▶ _WHAT TO DO_: Every line of the listing must be repeated in the answer without alteration.

DATA EXCERPT START

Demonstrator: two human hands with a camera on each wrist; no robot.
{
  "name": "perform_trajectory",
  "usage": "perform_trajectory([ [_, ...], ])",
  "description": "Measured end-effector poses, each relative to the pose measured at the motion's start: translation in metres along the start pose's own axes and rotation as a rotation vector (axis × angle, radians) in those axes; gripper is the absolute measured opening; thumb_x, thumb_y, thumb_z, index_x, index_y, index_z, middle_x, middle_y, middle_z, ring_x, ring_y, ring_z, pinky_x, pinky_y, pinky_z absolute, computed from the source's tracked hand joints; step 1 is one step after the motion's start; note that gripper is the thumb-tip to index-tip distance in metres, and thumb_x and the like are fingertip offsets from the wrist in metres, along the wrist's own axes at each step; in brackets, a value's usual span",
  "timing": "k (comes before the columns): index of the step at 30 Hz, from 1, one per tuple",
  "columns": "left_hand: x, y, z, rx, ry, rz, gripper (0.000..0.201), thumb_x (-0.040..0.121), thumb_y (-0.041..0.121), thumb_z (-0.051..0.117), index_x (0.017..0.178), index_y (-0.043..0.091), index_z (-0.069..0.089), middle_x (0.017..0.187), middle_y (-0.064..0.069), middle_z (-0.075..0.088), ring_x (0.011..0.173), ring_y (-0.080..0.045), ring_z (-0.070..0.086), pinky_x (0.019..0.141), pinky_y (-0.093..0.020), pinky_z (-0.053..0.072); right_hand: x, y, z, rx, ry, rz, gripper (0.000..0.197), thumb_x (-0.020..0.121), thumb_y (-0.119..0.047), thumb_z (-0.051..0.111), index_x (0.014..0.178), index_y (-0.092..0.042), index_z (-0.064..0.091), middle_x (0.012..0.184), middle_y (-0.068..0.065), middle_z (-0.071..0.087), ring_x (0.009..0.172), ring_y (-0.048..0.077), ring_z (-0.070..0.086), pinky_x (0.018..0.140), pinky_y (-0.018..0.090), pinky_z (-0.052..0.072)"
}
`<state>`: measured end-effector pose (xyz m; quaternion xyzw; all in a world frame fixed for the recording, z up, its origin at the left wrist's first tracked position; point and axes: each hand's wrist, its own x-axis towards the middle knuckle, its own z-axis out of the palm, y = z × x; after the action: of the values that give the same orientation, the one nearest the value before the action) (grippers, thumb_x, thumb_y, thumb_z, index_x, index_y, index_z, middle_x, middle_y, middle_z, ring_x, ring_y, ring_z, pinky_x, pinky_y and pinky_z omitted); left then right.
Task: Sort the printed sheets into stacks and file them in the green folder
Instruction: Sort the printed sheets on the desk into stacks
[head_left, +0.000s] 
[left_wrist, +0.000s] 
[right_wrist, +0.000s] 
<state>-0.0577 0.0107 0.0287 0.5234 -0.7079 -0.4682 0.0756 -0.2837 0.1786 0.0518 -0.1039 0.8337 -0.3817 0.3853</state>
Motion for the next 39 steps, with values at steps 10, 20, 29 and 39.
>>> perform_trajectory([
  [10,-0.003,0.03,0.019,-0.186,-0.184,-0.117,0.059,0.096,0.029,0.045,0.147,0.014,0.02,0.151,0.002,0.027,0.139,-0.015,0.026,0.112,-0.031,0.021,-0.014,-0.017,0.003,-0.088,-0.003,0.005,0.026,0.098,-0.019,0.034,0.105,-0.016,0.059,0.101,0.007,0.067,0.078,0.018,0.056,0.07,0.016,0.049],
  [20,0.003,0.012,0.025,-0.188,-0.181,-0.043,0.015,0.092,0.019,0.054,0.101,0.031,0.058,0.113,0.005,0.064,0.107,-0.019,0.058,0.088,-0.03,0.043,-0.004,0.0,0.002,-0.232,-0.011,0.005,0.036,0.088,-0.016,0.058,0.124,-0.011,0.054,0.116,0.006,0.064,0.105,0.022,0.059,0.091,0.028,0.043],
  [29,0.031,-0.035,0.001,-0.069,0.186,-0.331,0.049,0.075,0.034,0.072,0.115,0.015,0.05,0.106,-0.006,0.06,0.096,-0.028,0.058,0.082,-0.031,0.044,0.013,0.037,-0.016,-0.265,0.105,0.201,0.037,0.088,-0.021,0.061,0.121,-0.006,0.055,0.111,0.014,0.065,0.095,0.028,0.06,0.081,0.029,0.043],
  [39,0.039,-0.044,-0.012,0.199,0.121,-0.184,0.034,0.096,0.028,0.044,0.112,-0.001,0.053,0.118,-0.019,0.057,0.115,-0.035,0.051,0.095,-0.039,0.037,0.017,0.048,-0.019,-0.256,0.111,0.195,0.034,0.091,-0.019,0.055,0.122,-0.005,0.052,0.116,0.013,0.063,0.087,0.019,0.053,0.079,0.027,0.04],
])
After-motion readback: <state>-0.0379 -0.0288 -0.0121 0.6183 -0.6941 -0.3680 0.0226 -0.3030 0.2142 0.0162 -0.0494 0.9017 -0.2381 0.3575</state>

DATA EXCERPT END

▶ _SOLUTION FOR THIS TASK_:
Demonstrator: two human hands with a camera on each wrist; no robot.
{
  "name": "perform_trajectory",
  "usage": "perform_trajectory([ [_, ...], ])",
  "description": "Measured end-effector poses, each relative to the pose measured at the motion's start: translation in metres along the start pose's own axes and rotation as a rotation vector (axis × angle, radians) in those axes; gripper is the absolute measured opening; thumb_x, thumb_y, thumb_z, index_x, index_y, index_z, middle_x, middle_y, middle_z, ring_x, ring_y, ring_z, pinky_x, pinky_y, pinky_z absolute, computed from the source's tracked hand joints; step 1 is one step after the motion's start; note that gripper is the thumb-tip to index-tip distance in metres, and thumb_x and the like are fingertip offsets from the wrist in metres, along the wrist's own axes at each step; in brackets, a value's usual span",
  "timing": "k (comes before the columns): index of the step at 30 Hz, from 1, one per tuple",
  "columns": "left_hand: x, y, z, rx, ry, rz, gripper (0.000..0.201), thumb_x (-0.040..0.121), thumb_y (-0.041..0.121), thumb_z (-0.051..0.117), index_x (0.017..0.178), index_y (-0.043..0.091), index_z (-0.069..0.089), middle_x (0.017..0.187), middle_y (-0.064..0.069), middle_z (-0.075..0.088), ring_x (0.011..0.173), ring_y (-0.080..0.045), ring_z (-0.070..0.086), pinky_x (0.019..0.141), pinky_y (-0.093..0.020), pinky_z (-0.053..0.072); right_hand: x, y, z, rx, ry, rz, gripper (0.000..0.197), thumb_x (-0.020..0.121), thumb_y (-0.119..0.047), thumb_z (-0.051..0.111), index_x (0.014..0.178), index_y (-0.092..0.042), index_z (-0.064..0.091), middle_x (0.012..0.184), middle_y (-0.068..0.065), middle_z (-0.071..0.087), ring_x (0.009..0.172), ring_y (-0.048..0.077), ring_z (-0.070..0.086), pinky_x (0.018..0.140), pinky_y (-0.018..0.090), pinky_z (-0.052..0.072)"
}
`<state>`: measured end-effector pose (xyz m; quaternion xyzw; all in a world frame fixed for the recording, z up, its origin at the left wrist's first tracked position; point and axes: each hand's wrist, its own x-axis towards the middle knuckle, its own z-axis out of the palm, y = z × x; after the action: of the values that give the same orientation, the one nearest the value before the action) (grippers, thumb_x, thumb_y, thumb_z, index_x, index_y, index_z, middle_x, middle_y, middle_z, ring_x, ring_y, ring_z, pinky_x, pinky_y and pinky_z omitted); left then right.
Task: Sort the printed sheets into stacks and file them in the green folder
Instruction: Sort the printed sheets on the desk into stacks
[head_left, +0.000s] 
[left_wrist, +0.000s] 
[right_wrist, +0.000s] 
<state>-0.0577 0.0107 0.0287 0.5234 -0.7079 -0.4682 0.0756 -0.2837 0.1786 0.0518 -0.1039 0.8337 -0.3817 0.3853</state>
Motion for the next 39 steps, with values at steps 10, 20, 29 and 39.
>>> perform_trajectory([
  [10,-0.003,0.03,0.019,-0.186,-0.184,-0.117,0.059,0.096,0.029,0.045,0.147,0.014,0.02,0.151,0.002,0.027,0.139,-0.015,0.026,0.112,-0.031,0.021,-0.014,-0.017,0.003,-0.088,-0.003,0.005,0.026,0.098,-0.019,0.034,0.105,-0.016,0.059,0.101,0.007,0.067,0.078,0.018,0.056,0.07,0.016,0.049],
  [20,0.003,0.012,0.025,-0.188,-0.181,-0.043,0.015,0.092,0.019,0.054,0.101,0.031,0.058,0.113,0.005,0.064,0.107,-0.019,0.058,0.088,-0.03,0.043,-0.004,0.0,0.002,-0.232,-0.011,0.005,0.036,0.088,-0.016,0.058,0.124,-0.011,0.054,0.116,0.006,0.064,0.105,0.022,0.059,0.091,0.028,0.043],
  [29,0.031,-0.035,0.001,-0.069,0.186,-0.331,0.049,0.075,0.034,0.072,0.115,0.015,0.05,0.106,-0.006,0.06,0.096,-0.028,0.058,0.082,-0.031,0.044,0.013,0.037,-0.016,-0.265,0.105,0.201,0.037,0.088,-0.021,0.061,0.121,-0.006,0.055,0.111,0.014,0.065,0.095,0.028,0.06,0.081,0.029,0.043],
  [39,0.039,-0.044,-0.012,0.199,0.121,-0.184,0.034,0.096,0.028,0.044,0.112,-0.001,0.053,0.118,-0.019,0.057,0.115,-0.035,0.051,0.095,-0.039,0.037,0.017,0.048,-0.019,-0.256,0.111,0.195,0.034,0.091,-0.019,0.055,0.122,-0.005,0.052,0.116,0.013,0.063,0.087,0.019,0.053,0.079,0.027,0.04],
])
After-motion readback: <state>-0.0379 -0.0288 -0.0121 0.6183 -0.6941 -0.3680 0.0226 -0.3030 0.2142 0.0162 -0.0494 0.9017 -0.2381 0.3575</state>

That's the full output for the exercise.